╭─ DATA SUPPLIED
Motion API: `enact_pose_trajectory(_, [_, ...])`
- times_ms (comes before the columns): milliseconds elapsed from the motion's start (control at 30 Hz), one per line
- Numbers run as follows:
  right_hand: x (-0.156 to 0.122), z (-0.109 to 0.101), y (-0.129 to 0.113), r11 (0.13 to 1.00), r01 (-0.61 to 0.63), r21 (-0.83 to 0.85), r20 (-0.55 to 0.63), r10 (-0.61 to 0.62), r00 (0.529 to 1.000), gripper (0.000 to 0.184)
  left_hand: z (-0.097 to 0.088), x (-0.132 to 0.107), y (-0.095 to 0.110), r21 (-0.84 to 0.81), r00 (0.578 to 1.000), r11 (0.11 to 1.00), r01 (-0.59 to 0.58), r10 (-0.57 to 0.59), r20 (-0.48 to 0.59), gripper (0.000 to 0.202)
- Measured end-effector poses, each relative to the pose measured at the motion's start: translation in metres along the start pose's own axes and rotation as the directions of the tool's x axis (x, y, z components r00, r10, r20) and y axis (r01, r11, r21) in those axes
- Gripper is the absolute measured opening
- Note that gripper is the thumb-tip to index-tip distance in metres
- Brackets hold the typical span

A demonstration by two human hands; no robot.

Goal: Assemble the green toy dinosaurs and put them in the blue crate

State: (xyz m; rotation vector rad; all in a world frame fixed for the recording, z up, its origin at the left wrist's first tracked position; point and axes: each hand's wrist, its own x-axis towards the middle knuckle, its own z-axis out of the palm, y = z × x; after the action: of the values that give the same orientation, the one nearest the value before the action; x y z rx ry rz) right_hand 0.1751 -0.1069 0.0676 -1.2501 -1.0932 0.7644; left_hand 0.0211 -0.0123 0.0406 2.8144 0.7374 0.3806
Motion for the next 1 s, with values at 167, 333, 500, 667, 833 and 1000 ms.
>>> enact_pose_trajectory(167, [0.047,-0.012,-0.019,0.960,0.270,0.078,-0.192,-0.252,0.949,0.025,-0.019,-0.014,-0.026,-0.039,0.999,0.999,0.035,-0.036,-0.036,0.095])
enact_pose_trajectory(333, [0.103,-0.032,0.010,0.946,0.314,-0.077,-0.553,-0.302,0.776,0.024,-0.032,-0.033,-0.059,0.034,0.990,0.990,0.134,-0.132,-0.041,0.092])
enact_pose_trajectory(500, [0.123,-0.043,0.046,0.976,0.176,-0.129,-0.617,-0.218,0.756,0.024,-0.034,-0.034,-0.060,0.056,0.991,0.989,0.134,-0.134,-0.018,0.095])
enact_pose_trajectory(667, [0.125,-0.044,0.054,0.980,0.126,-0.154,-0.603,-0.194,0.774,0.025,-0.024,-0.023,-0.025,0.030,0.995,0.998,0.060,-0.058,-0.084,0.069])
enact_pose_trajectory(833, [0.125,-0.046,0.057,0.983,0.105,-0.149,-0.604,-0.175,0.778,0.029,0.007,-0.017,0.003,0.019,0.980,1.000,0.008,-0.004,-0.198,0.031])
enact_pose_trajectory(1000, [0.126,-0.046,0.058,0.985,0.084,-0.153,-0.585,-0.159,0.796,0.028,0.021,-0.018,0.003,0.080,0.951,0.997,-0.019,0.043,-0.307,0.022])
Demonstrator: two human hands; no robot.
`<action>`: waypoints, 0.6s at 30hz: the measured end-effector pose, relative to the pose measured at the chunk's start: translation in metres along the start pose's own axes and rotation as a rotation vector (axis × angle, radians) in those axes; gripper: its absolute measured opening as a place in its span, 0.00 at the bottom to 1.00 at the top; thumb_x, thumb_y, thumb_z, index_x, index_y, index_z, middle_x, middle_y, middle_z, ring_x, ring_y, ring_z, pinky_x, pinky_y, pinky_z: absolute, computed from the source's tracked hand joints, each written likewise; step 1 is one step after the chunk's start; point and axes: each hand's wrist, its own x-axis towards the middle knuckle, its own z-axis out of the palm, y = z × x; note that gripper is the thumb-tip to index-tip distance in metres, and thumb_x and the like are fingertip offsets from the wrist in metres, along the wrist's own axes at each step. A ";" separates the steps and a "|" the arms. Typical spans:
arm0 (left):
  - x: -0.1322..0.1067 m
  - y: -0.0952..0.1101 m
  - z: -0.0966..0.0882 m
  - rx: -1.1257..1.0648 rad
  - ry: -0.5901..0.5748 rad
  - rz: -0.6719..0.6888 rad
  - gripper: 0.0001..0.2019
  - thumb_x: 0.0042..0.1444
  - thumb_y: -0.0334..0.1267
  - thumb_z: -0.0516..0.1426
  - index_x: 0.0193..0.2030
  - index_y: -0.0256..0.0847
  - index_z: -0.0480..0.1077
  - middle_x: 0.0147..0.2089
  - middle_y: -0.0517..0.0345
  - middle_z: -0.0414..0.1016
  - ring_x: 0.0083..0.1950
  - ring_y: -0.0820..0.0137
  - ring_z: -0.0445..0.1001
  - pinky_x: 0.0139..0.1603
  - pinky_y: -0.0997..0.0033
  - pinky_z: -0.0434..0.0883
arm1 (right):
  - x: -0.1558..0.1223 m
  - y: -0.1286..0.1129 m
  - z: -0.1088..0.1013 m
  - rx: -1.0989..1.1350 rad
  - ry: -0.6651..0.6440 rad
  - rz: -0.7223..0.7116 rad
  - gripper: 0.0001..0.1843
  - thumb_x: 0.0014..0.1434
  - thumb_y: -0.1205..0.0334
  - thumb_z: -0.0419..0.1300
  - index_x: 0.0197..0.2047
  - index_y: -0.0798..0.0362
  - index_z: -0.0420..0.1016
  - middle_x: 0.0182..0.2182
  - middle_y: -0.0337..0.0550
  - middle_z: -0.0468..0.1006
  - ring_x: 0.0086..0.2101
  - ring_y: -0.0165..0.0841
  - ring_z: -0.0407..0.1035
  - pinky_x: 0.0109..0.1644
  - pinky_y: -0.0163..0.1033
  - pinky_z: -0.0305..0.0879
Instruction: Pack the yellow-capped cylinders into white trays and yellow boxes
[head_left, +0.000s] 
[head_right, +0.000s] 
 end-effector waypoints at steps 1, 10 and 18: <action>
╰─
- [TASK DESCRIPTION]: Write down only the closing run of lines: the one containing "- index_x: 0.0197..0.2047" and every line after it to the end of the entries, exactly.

- [REPLY]:
  - index_x: 0.0197..0.2047
  - index_y: -0.0798..0.0362
  - index_z: -0.0420..0.1016
  - middle_x: 0.0182..0.2182
  - middle_y: -0.0337..0.0550
  - middle_z: -0.0468..0.1006
  - ring_x: 0.0086..0.2101
  - ring_y: -0.0165..0.0841
  - ring_z: -0.0407..0.1035
  - pinky_x: 0.0109..0.1644
  - pinky_y: -0.0163..0.1033
  - pinky_z: -0.0305..0.0879
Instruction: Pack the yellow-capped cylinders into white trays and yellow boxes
[head_left, +0.000s] 
[head_right, +0.000s] 
 end-effector waypoints at steps 1, 10 and 18: <action>

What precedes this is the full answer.